The Patient Protection and Affordable Care Act ("PPACA"), signed into law on March 23, 2010, and amended by the Health Care and Education Reconciliation Act of 2010 (the "Reconciliation Act"), signed into law on March 30, 2010 (collectively, the "Affordable Care Act"), mandates several changes in coverage that must be established by employer-sponsored health care benefit plans. Several of these coverage changes may have a significant impact on the cost of employer-sponsored plans, and many are effective for plan years beginning on or after September 23, 2010. In this article we address several of the more notable changes in coverage required by the Affordable Care Act, although the changes discussed below are not an exhaustive list of all requirements under the Affordable Care Act.
Grandfathered Plans
Whether the coverage requirements discussed below must be implemented for any specific plan may turn on whether the health plan has grandfathered status under the Affordable Care Act.1A grandfathered plan is any health plan in which an individual was enrolled as of March 23, 2010 (the effective date of PPACA). In the original Senate bill and as adopted by the House, no changes were required of plans with grandfathered status. However, the Reconciliation Act extended several health care reforms to grandfathered plans, including requirements related to limitations on waiting periods, lifetime and annual limits, rescission of benefits, dependant coverage, and limitations on exclusions based on pre-existing conditions. Other changes, such as mandated preventative care with no cost-sharing and the prohibition on fully insured plans discriminating in favor of highly compensated employees, do not extend to plans with grandfathered status.

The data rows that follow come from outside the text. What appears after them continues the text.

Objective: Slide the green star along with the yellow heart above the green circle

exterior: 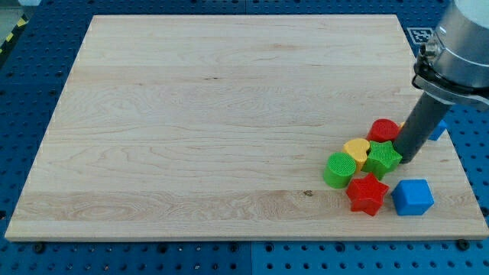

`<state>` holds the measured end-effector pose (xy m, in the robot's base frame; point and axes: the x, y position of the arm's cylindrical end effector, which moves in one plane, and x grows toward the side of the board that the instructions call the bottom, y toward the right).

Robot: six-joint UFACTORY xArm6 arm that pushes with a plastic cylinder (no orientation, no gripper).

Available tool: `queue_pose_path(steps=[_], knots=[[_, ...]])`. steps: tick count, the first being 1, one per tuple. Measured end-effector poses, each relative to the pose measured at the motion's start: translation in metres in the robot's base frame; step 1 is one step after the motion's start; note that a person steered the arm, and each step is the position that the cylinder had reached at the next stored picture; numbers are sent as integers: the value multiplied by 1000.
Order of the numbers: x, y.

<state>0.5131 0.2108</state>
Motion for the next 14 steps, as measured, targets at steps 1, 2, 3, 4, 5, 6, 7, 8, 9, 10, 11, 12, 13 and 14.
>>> queue_pose_path(steps=[1,2,3,4,5,6,7,8,9,10,11,12,13,14], knots=[[6,11],[20,25],[26,25],[26,12],[31,3],[36,-1],[35,-17],[23,-40],[15,-53],[17,-34],[16,-5],[-2,-1],[-11,-22],[-12,-47]])
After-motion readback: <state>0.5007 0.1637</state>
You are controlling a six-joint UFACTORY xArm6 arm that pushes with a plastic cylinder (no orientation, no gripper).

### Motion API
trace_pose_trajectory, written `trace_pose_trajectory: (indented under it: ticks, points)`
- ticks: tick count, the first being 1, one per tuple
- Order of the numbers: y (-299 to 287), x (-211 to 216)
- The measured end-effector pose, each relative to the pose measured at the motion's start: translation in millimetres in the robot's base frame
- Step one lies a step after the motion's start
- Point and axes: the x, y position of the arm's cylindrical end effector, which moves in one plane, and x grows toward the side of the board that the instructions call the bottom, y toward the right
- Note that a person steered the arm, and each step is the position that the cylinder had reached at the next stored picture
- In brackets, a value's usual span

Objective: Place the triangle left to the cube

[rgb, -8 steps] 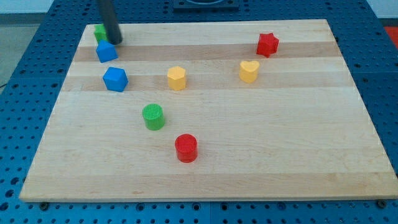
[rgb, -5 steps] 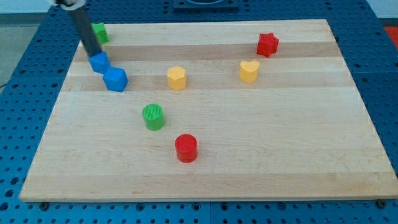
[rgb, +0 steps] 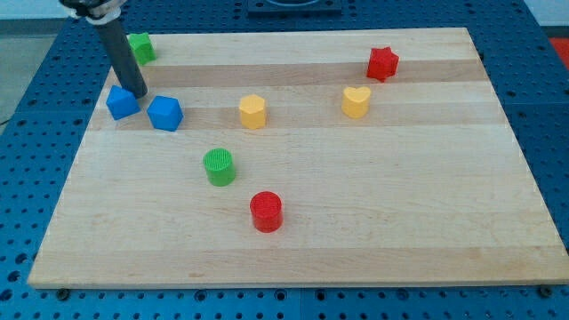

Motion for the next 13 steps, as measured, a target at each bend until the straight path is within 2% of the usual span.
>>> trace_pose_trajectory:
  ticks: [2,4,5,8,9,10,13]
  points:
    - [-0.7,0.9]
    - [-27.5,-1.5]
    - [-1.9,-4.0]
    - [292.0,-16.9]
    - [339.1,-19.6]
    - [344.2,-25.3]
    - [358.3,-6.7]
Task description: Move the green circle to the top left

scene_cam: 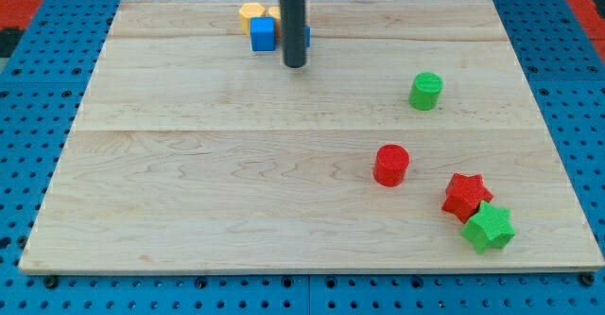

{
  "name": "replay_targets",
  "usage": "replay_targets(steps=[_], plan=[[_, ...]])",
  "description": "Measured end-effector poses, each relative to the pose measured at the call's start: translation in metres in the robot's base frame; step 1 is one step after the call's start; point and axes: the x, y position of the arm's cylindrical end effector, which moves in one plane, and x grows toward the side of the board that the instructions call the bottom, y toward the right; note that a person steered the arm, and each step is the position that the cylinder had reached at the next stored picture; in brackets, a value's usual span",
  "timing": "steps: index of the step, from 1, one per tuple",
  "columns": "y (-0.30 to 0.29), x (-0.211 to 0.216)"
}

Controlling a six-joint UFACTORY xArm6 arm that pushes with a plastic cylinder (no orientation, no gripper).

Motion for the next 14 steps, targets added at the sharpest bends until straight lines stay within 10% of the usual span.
replay_targets(steps=[4, 8, 13, 14], plan=[[0.183, 0.084], [0.208, 0.008], [-0.142, 0.083], [-0.194, 0.029]])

While the Affordable Care Act explicitly allows for the addition of family members and new employees to join grandfathered plans without affecting the plan's status as a grandfathered plan, it does not address what additional changes, if any, can be made to grandfathered plans without causing the plan to lose such status. Further, it is unclear how long grandfathered plans will continue to be exempt from any mandates that were not already extended under the Reconciliation Act. In the recently issued interim final rules relating to dependant coverage for children until age 26, discussed in more detail below, the Departments of Treasury, Labor, and Health and Human Services indicated that regulations regarding grandfathered plans are expected shortly, and that it is expected that any changes to plans made to comply with the dependant coverage rules, including voluntary compliance before the start of the plan year, would not cause a plan to lose grandfathered health plan status. Further guidance is needed immediately as to what other changes would not affect grandfathered plan status before employers consider implementing any changes to plans for the upcoming benefit year given the significance of maintaining such status.2
Changes Effective For Plan Years Beginning On Or After September 23, 2010
Prohibition On Annual And Lifetime Benefit Limits
The Affordable Care Act amends the Public Health Service Act ("PHSA") to prohibit group health plans, including grandfathered plans, from establishing lifetime limits on essential health benefits for any participant or beneficiary. Additionally, group health plans, but not grandfathered plans, will be prohibited from establishing annual limits on such benefits. Until 2014, however, group health plans may impose a "restricted annual limit" on essential health benefits. The Affordable Care Act directs the Secretary of Health and Human Services to define "restricted annual limit," and so it is currently unclear what type of annual limit may be permissible.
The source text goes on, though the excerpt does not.